À Owino Ohuru, les habitants dénoncent les impacts sanitaires persistants d’une ancienne activité de recyclage de batteries malgré des décisions de justice favorables
Dans la localité d’Owino Ohuru, les résidents affirment continuer à subir les conséquences d’une exposition prolongée au plomb, plusieurs années après l’arrêt d’une usine de traitement de batteries.
L’origine de cette pollution remonte à la fin des années 2000, lorsque des activités industrielles de recyclage, liées à une entreprise implantée localement, ont entraîné le rejet de substances toxiques dans l’environnement.
D’après les témoignages recueillis sur place, ces rejets auraient contaminé les sols et les nappes d’eau, provoquant des problèmes de santé graves au sein de la population, notamment chez les enfants et les personnes âgées.

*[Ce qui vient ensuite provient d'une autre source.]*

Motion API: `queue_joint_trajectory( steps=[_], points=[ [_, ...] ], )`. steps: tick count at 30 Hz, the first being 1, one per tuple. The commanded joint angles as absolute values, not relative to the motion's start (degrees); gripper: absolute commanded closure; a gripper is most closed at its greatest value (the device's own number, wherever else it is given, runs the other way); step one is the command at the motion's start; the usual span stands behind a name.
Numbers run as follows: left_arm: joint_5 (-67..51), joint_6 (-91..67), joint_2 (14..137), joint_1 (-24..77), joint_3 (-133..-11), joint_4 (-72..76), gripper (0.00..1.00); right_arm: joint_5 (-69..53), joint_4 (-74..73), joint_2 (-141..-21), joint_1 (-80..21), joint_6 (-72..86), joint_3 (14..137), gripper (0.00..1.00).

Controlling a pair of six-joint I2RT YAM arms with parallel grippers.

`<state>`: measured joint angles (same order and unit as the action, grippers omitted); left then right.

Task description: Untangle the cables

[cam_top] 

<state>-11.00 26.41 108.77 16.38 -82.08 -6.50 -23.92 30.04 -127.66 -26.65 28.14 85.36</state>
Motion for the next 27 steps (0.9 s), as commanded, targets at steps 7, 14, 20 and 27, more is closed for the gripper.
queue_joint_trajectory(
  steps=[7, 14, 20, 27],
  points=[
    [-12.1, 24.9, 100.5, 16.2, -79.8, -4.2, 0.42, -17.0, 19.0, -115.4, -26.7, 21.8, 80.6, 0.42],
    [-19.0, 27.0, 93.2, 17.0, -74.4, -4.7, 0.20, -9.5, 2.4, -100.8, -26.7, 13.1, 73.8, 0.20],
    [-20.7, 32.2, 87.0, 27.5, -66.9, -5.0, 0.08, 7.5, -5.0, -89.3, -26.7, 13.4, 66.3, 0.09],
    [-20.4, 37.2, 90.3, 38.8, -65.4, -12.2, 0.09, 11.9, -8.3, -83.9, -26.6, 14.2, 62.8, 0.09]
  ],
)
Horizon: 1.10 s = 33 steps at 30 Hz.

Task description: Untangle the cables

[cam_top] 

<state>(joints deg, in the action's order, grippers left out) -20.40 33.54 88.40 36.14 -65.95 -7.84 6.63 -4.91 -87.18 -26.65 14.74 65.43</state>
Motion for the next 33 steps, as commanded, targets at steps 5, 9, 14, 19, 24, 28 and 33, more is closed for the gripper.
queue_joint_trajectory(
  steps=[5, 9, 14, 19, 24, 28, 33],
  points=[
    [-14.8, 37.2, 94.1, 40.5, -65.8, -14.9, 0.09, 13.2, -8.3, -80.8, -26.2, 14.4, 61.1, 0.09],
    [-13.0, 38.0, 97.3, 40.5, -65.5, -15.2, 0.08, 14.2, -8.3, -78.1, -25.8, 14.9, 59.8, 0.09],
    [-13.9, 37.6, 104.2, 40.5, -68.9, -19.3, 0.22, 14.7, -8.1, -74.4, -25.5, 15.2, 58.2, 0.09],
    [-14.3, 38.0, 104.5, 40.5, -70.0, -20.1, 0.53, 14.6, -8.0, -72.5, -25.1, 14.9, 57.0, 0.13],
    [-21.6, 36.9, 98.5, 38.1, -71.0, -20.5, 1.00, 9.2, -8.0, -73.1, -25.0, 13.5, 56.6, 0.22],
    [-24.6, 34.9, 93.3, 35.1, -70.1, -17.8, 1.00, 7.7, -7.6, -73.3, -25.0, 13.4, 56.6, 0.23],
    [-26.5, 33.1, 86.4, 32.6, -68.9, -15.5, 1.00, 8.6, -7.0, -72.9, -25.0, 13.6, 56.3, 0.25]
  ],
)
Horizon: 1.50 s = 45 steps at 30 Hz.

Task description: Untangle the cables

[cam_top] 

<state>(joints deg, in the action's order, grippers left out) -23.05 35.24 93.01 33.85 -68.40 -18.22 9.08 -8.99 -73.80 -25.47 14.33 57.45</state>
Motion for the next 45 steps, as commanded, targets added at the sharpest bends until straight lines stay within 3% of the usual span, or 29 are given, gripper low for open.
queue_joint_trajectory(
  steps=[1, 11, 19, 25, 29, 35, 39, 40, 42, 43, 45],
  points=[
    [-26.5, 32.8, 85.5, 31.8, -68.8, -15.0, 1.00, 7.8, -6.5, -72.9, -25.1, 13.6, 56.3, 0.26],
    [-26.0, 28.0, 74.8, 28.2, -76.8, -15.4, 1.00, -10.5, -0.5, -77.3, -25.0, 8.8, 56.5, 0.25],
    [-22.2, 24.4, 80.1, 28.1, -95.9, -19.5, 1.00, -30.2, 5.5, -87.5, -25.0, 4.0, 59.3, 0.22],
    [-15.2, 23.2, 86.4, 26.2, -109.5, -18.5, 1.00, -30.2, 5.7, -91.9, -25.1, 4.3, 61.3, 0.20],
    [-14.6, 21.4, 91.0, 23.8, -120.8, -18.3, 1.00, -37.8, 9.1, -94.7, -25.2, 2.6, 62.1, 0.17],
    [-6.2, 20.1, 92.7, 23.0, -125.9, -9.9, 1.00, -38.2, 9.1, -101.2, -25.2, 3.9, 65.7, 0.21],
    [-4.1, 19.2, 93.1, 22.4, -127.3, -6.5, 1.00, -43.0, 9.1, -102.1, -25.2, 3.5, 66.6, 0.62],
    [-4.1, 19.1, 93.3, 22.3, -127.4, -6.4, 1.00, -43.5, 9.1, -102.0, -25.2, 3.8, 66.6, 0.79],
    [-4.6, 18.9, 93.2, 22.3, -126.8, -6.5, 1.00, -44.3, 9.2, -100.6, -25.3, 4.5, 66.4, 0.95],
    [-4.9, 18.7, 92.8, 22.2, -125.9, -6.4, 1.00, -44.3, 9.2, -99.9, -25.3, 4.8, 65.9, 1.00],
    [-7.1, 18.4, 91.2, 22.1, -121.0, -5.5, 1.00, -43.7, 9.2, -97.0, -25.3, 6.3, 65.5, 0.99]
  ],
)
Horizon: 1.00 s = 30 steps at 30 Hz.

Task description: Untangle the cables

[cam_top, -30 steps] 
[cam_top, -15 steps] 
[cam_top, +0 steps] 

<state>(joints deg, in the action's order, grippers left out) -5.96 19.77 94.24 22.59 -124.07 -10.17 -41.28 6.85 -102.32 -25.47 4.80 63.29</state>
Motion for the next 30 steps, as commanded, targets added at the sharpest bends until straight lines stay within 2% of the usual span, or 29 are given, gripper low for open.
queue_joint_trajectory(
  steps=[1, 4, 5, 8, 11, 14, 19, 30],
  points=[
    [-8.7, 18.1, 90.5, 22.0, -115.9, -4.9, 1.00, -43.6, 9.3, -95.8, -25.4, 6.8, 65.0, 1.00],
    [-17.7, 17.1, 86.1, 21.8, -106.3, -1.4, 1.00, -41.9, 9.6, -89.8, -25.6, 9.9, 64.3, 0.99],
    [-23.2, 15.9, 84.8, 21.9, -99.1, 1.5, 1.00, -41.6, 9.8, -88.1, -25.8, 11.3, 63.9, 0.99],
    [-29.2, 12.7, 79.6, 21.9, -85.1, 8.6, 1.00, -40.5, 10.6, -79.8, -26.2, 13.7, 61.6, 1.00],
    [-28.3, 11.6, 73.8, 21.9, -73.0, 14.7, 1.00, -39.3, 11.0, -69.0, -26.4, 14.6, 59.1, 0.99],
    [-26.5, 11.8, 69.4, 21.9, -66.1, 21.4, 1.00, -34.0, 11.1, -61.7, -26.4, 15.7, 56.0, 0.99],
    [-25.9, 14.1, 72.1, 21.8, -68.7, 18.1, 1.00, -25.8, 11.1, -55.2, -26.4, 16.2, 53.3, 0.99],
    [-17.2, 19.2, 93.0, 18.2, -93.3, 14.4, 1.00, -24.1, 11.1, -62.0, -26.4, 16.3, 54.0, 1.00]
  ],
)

Bien que l’installation ait cessé ses opérations en 2014, de nombreux habitants continuent de souffrir de troubles physiques, incluant des atteintes neurologiques et des limitations de mobilité.
Sur le plan judiciaire, l’affaire a été portée devant la Cour suprême du Kenya, qui a reconnu la responsabilité des faits et accordé une compensation financière à des milliers de victimes.
Toutefois, des acteurs de la société civile dénoncent des retards dans l’exécution des décisions, estimant que ces indemnisations sont cruciales pour améliorer les conditions de vie des populations affectées.
Dans un contexte plus large, des spécialistes mettent en garde contre la multiplication de situations similaires en Afrique, alors que la transition énergétique s’accompagne d’une augmentation des activités liées à la production et au recyclage des batteries.